This concept has been used for many decades in nuclear medicine, starting with the use of radioiodine pharmaceuticals for thyroid cancer in 1946 (4). Ideally, the diagnostic and therapeutic radiopharmaceuticals are structurally identical (a perfect theranostic pair), but this is often not the case. Most radiopharmaceuticals lack emission properties suitable for both diagnostic imaging and therapy, thus necessitating a diagnostic agent and therapeutic agent pair that bind to the same molecular target but are composed of two different molecular structures and radionuclides. Even slight differences in chemical structure from different radionuclides can lead to differences in biodistribution to target tumors, off-target binding, and clearance.

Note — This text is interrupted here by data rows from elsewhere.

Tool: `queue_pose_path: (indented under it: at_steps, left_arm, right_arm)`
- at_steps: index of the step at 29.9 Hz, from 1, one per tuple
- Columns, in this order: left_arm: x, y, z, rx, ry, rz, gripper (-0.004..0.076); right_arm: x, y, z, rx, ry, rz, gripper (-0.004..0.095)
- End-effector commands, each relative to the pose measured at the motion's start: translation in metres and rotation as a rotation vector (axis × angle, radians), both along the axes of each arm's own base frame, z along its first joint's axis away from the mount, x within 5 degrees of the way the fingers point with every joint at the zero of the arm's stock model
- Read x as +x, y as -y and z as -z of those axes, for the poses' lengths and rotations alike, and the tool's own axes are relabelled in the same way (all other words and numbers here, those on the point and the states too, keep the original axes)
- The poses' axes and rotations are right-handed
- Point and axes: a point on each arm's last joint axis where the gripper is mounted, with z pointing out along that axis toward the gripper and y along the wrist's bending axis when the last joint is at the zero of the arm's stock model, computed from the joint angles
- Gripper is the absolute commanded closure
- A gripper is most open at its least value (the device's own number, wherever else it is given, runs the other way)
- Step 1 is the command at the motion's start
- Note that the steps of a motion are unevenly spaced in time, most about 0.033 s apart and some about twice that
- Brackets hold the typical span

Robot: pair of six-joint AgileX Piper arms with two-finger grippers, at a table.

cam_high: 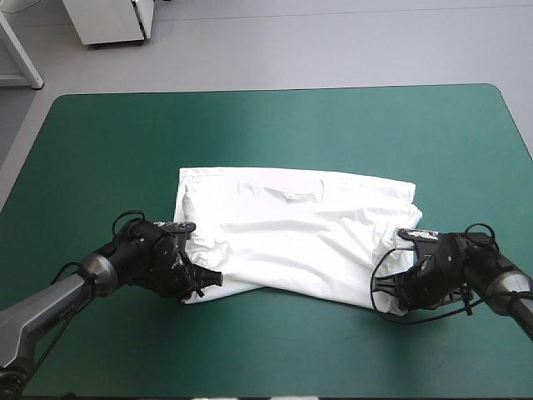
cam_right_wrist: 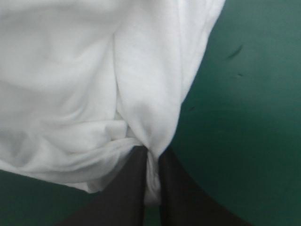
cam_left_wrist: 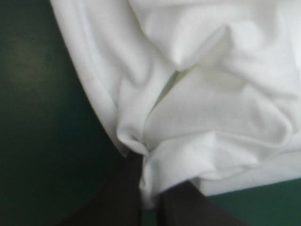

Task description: Fold the cloth

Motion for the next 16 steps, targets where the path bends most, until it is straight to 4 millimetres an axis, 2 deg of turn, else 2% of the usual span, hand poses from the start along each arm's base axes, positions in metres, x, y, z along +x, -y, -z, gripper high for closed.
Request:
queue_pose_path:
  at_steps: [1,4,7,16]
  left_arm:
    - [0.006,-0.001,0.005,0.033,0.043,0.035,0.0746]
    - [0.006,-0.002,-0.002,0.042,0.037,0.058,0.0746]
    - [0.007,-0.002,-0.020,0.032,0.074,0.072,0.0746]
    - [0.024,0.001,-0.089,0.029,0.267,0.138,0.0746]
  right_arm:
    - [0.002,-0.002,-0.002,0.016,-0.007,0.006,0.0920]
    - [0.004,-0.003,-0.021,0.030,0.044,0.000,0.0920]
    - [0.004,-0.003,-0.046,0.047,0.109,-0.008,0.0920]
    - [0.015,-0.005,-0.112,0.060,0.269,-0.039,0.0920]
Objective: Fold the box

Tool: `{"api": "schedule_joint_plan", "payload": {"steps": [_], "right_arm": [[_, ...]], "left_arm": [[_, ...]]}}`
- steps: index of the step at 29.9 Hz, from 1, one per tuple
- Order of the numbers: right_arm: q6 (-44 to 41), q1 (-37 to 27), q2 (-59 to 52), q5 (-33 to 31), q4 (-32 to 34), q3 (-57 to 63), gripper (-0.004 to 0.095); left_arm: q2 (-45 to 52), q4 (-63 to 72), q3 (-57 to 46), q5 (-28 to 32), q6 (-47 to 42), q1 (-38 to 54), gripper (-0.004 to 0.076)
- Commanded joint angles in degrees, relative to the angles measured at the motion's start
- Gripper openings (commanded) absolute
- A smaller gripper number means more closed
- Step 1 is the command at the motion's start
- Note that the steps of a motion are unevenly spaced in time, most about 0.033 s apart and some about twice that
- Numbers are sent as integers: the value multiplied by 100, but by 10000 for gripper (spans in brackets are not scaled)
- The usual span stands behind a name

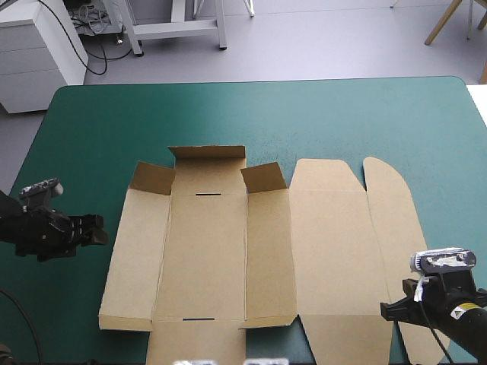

Radionuclides: Particle Emission and Relevant Types of Radiation

The types of emission from a given radionuclide are critical to understanding that radionuclide’s potential therapeutic role.

β-Particle emission occurs primarily in radionuclides with a neutron excess undergoing β-minus decay and is the most used mechanism in radionuclide therapy because of the high availability of these radionuclides (eg, radioiodine). β Particles have a negative charge, low linear energy transfer (LET, approximately 0.2 keV/µm), and a long travel distance of approximately 2–12 mm (20 to 120 cell lengths) (5,6). Clinically used radionuclides that emit a β particle include lutetium 177 (¹⁷⁷Lu), iodine 131 (¹³¹I), and yttrium 90 (⁹⁰Y), listed from lowest to highest maximum energy emission and path length (7).

An α particle is positively charged and is almost three orders of magnitude bigger than a β particle. As a result, α particles have a much higher LET (80 keV/µm) compared with that of β particles and travel a much shorter distance of 50–100 µm (one to three cell lengths) (6).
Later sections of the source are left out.